Quality assessment of organic geotechnical samples

Abstract

For certain geotechnical structures, such as dikes and levees, the design quality is heavily reliant on the sampling quality. In addition, the extent of consequences on geotechnical design of using parameters from samples with a certain degree of disturbance in laboratory tests is unclear. While the available literature has been mainly focussed on disturbance experienced by clay samples, the same empirical findings are not always applicable to organic soils such as peat and organic clay. The global objective of this thesis was to gain an understanding of sampling disturbance in organic soils using both established and non-destructive experimental methods. In order to achieve this, the traditional Dutch Ackerman sampling technique was compared to that of a recently developed sampler, the Deltares Large Diameter Sampler (DLDS). Non-destructive methods and 1D consolidation parameters were used to quantify disturbance in organic soil samples.

The results from existing databases showed that organic clay has a clear linear trend between w and RR and peat showed no definitive correlation, although the peat sampled by the DLDS had significantly higher water contents than the peats from the Ackerman sampler. Moreover, 37% of organic clay and peat Ackerman samples had an ∆e/e0 below 7%. Meanwhile, all the DLDS results from the Deltares laboratory had an ∆e/e0 of less than 4%. The use of this parameter is still questionable for peats, as the higher e0 found in DLDS peats is the cause for low disturbance measurements. However, the ∆e/e0 index may be used in conjunction with other destructive and non-destructive disturbance parameters. Furthermore, the trend showed it becomes increasingly difficult to produce high quality samples with increasing in-situ vertical stress.
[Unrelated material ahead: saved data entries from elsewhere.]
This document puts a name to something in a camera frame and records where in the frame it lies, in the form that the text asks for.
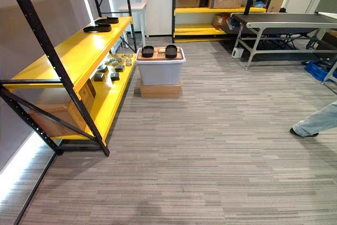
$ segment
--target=small white table
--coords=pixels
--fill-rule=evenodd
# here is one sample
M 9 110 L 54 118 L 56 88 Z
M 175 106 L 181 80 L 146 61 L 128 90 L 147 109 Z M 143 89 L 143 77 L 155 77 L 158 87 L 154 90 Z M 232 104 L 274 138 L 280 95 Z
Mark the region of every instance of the small white table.
M 121 6 L 118 8 L 119 11 L 128 11 L 127 5 Z M 139 2 L 139 3 L 132 3 L 131 4 L 131 11 L 132 13 L 139 13 L 140 14 L 140 20 L 141 20 L 141 31 L 142 31 L 142 40 L 143 40 L 143 46 L 145 46 L 145 34 L 146 37 L 148 38 L 148 32 L 147 32 L 147 24 L 146 24 L 146 3 L 145 2 Z M 124 39 L 126 42 L 127 37 L 126 33 L 124 32 Z

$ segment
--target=yellow shelf
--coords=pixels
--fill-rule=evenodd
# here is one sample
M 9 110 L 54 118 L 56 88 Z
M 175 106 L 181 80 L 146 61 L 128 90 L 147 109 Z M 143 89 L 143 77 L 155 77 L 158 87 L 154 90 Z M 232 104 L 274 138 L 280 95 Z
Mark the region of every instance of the yellow shelf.
M 230 38 L 188 38 L 175 39 L 175 42 L 215 42 L 215 41 L 229 41 Z
M 245 7 L 240 8 L 208 8 L 208 7 L 186 7 L 186 8 L 176 8 L 174 14 L 176 13 L 243 13 Z M 254 13 L 265 13 L 265 8 L 251 7 L 250 12 Z
M 132 23 L 131 17 L 120 17 L 117 24 L 111 25 L 110 32 L 84 33 L 81 29 L 55 47 L 74 84 L 75 92 L 85 84 L 130 23 Z M 58 76 L 47 56 L 43 55 L 12 79 L 58 79 Z M 63 87 L 62 84 L 8 84 L 5 86 L 8 89 Z
M 110 126 L 112 124 L 113 119 L 115 118 L 118 106 L 123 97 L 125 88 L 130 79 L 132 69 L 135 66 L 135 57 L 134 54 L 132 58 L 132 66 L 125 66 L 123 72 L 120 72 L 120 80 L 111 82 L 110 72 L 111 67 L 108 65 L 109 73 L 104 75 L 104 82 L 94 82 L 92 83 L 96 90 L 96 97 L 94 99 L 93 107 L 90 111 L 90 116 L 92 117 L 98 131 L 100 132 L 103 143 L 106 145 L 106 136 L 109 132 Z M 87 126 L 85 132 L 88 134 L 92 134 L 89 127 Z M 56 139 L 69 139 L 69 140 L 85 140 L 86 137 L 80 134 L 73 135 L 64 135 L 53 137 L 53 140 Z
M 225 34 L 222 30 L 217 30 L 212 24 L 176 24 L 174 29 L 175 35 L 220 35 Z

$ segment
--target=blue plastic crate
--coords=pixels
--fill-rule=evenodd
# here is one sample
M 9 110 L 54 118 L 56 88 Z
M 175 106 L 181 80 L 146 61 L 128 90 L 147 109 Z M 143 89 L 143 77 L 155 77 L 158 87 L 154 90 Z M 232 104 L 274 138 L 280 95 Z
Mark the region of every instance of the blue plastic crate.
M 322 70 L 320 67 L 315 65 L 312 61 L 310 61 L 307 66 L 304 68 L 308 73 L 310 73 L 315 79 L 319 81 L 323 81 L 325 76 L 328 74 L 327 71 Z M 337 78 L 337 72 L 333 73 L 333 76 Z

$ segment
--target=person's leg
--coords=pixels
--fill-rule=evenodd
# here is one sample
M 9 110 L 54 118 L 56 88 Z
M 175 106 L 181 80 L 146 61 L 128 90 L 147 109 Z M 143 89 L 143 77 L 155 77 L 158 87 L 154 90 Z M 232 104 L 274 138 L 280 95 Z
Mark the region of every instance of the person's leg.
M 300 136 L 313 135 L 337 126 L 337 101 L 327 105 L 306 120 L 293 125 L 293 130 Z

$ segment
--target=conveyor belt
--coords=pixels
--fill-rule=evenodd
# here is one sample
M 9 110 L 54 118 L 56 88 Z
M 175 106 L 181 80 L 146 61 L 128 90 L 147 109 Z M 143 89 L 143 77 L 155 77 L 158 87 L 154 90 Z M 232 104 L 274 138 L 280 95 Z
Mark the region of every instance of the conveyor belt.
M 246 27 L 312 27 L 337 28 L 337 19 L 319 14 L 233 13 L 232 17 Z
M 238 34 L 240 28 L 235 27 L 233 30 L 230 30 L 227 25 L 219 26 L 221 30 L 223 30 L 226 34 Z M 266 28 L 262 35 L 286 35 L 286 34 L 308 34 L 312 31 L 316 30 L 316 28 L 305 28 L 305 27 L 283 27 L 283 28 Z M 242 34 L 255 34 L 247 28 L 244 28 Z

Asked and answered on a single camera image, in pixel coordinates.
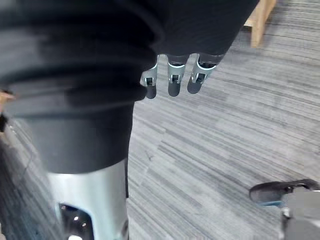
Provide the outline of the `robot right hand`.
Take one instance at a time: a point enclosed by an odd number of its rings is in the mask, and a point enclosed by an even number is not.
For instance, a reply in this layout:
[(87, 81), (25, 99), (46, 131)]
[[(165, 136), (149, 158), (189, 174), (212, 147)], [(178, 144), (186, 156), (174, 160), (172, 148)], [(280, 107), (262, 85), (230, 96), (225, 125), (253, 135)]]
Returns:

Using differences in shear wave velocity as a non-destructive disturbance determination technique, it was concluded that the increased shear wave velocity in Ackerman samples relative to the DLDS samples, although slight, was due to densification of the outermost volume of the sample being compressed by the sampling procedure. This effect was further observed in the other non-destructive method use in this investigation, CT scanning. Analysis of micro-CT scans showed that all specimens had higher greyvalue intensities at the perimeter than at the centre of the sample, however the observed effect was 7.4 times higher with the Ackerman specimens than with the DLDS specimens.

The main recommendation is to continue research on the effectiveness of using non-destructive methods to quantify sample disturbance in peats. For the sampling industry, it is advised to increase the diameter of the Ackerman sampling tubes to between 70 and 120 mm when sampling in peat. In addition, in light of the lesser disturbance caused by the DLDS, it is advised to deploy it in shallow peats instead of the Ackerman sampler with the current inner diameter of 67 mm. Furthermore, it is recommended to deploy both types of samplers side-by-side in sampling projects in order to diminish the effect of site-specific variables.